* PROBLEM REQUIREMENTS: Word for word, return the lines from the top of the listing to the line containing "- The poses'", both ends included, and no others.
:: DATASET EXTRACT
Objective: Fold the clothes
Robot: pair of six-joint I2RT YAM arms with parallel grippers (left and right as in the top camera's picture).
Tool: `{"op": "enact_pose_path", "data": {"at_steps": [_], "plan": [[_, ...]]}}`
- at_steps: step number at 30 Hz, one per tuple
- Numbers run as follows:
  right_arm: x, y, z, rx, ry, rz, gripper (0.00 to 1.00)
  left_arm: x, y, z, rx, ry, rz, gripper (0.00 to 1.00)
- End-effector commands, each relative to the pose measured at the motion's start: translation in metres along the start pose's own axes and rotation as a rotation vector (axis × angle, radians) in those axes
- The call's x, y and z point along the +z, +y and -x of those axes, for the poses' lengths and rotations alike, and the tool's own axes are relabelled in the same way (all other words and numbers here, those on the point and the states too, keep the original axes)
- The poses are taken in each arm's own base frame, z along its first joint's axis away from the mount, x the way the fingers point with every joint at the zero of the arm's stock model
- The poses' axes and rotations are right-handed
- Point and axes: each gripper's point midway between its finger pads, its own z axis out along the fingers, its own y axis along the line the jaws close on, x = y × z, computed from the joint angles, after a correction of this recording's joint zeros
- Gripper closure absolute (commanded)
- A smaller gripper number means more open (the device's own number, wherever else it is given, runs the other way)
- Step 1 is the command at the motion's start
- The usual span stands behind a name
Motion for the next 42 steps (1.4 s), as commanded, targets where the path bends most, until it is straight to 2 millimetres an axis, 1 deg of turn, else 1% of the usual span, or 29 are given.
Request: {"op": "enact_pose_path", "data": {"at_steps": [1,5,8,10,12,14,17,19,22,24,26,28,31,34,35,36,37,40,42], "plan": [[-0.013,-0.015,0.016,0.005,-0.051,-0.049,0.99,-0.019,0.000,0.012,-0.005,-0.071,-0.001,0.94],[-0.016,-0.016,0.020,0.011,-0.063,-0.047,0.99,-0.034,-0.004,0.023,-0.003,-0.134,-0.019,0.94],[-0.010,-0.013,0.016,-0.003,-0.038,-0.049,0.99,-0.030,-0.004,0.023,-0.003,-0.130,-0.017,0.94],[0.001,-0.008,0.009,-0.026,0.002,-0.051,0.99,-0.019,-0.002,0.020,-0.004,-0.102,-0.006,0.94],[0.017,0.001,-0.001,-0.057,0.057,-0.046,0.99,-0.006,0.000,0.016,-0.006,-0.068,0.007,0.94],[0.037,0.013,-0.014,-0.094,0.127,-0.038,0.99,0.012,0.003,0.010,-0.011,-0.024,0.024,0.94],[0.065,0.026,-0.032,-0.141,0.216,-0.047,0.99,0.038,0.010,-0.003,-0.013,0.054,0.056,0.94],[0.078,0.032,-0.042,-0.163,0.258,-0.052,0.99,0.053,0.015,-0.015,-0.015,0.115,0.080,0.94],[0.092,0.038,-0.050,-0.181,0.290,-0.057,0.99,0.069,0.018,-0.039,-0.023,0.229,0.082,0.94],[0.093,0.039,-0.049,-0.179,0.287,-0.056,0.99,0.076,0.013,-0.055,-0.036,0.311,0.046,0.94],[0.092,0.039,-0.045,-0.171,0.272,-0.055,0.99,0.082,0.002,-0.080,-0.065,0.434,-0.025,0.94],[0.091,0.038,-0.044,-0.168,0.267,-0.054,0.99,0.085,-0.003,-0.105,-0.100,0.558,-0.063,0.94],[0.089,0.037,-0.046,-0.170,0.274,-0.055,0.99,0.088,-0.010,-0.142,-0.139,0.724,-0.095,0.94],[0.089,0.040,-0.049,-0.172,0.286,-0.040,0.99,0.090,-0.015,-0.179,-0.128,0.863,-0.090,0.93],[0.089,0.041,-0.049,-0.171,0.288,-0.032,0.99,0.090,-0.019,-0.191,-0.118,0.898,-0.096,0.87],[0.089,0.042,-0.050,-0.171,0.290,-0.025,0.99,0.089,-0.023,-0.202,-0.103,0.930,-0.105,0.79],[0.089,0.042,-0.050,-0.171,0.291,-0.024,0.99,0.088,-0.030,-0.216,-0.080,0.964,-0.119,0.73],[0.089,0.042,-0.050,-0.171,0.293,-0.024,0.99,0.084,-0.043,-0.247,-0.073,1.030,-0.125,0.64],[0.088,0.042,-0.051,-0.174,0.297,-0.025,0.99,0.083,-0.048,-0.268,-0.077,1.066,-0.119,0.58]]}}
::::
* RESULT OF THIS EXERCISE:
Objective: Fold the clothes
Robot: pair of six-joint I2RT YAM arms with parallel grippers (left and right as in the top camera's picture).
Tool: `{"op": "enact_pose_path", "data": {"at_steps": [_], "plan": [[_, ...]]}}`
- at_steps: step number at 30 Hz, one per tuple
- Numbers run as follows:
  right_arm: x, y, z, rx, ry, rz, gripper (0.00 to 1.00)
  left_arm: x, y, z, rx, ry, rz, gripper (0.00 to 1.00)
- End-effector commands, each relative to the pose measured at the motion's start: translation in metres along the start pose's own axes and rotation as a rotation vector (axis × angle, radians) in those axes
- The call's x, y and z point along the +z, +y and -x of those axes, for the poses' lengths and rotations alike, and the tool's own axes are relabelled in the same way (all other words and numbers here, those on the point and the states too, keep the original axes)
- The poses are taken in each arm's own base frame, z along its first joint's axis away from the mount, x the way the fingers point with every joint at the zero of the arm's stock model
- The poses' axes and rotations are right-handed

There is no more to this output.